**DATASET ENTRIES:**
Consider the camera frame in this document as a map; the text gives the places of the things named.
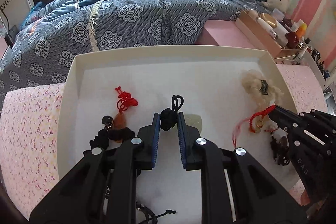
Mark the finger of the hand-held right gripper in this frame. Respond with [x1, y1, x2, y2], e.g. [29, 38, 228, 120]
[273, 105, 336, 136]
[268, 111, 336, 159]

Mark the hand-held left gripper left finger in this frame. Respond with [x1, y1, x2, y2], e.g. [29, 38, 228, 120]
[29, 112, 161, 224]

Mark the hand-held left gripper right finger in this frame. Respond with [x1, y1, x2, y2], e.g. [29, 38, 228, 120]
[177, 112, 307, 224]

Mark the black cord jade pendant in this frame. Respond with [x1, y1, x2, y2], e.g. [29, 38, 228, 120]
[160, 94, 204, 134]

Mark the dark brown hair clip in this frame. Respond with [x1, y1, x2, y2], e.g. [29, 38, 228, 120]
[270, 136, 290, 165]

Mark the red cord amber pendant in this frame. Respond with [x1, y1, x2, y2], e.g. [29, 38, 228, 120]
[113, 86, 139, 130]

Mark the red string bracelet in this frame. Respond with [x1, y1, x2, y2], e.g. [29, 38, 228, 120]
[232, 105, 280, 147]

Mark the white shallow tray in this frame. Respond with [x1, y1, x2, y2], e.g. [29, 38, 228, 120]
[56, 45, 301, 224]

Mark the white fluffy scrunchie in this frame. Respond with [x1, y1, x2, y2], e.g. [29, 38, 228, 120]
[241, 69, 285, 109]

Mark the dark metal bead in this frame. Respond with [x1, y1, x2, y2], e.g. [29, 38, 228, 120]
[102, 115, 115, 130]

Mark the dark red round bottle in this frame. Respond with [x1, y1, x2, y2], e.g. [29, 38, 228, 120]
[286, 32, 300, 49]

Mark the yellow bottle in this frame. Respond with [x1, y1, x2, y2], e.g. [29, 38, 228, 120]
[295, 22, 308, 39]

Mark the cardboard box of cosmetics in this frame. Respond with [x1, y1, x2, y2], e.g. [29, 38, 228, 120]
[235, 9, 305, 59]

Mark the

**EXERCISE DIRECTIONS:** Retype all the material word for word while skipping any picture it contains.

**WRITTEN SOLUTION:**
Consider the camera frame in this document as a map; the text gives the places of the things named.
Mark the finger of the hand-held right gripper in this frame. Respond with [x1, y1, x2, y2], e.g. [29, 38, 228, 120]
[273, 105, 336, 136]
[268, 111, 336, 159]

Mark the hand-held left gripper left finger in this frame. Respond with [x1, y1, x2, y2], e.g. [29, 38, 228, 120]
[29, 112, 161, 224]

Mark the hand-held left gripper right finger in this frame. Respond with [x1, y1, x2, y2], e.g. [29, 38, 228, 120]
[177, 112, 307, 224]

Mark the black cord jade pendant in this frame. Respond with [x1, y1, x2, y2], e.g. [29, 38, 228, 120]
[160, 94, 204, 134]

Mark the dark brown hair clip in this frame. Respond with [x1, y1, x2, y2], e.g. [29, 38, 228, 120]
[270, 136, 290, 165]

Mark the red cord amber pendant in this frame. Respond with [x1, y1, x2, y2], e.g. [29, 38, 228, 120]
[113, 86, 139, 130]

Mark the red string bracelet in this frame. Respond with [x1, y1, x2, y2], e.g. [29, 38, 228, 120]
[232, 105, 280, 147]

Mark the white shallow tray in this frame. Respond with [x1, y1, x2, y2], e.g. [29, 38, 228, 120]
[56, 45, 301, 224]

Mark the white fluffy scrunchie in this frame. Respond with [x1, y1, x2, y2], e.g. [29, 38, 228, 120]
[241, 69, 285, 109]

Mark the dark metal bead in this frame. Respond with [x1, y1, x2, y2], e.g. [29, 38, 228, 120]
[102, 115, 115, 130]

Mark the dark red round bottle in this frame. Respond with [x1, y1, x2, y2], e.g. [29, 38, 228, 120]
[286, 32, 300, 49]

Mark the yellow bottle in this frame. Respond with [x1, y1, x2, y2], e.g. [29, 38, 228, 120]
[295, 22, 308, 39]

Mark the cardboard box of cosmetics in this frame. Respond with [x1, y1, x2, y2], e.g. [29, 38, 228, 120]
[235, 9, 305, 59]

Mark the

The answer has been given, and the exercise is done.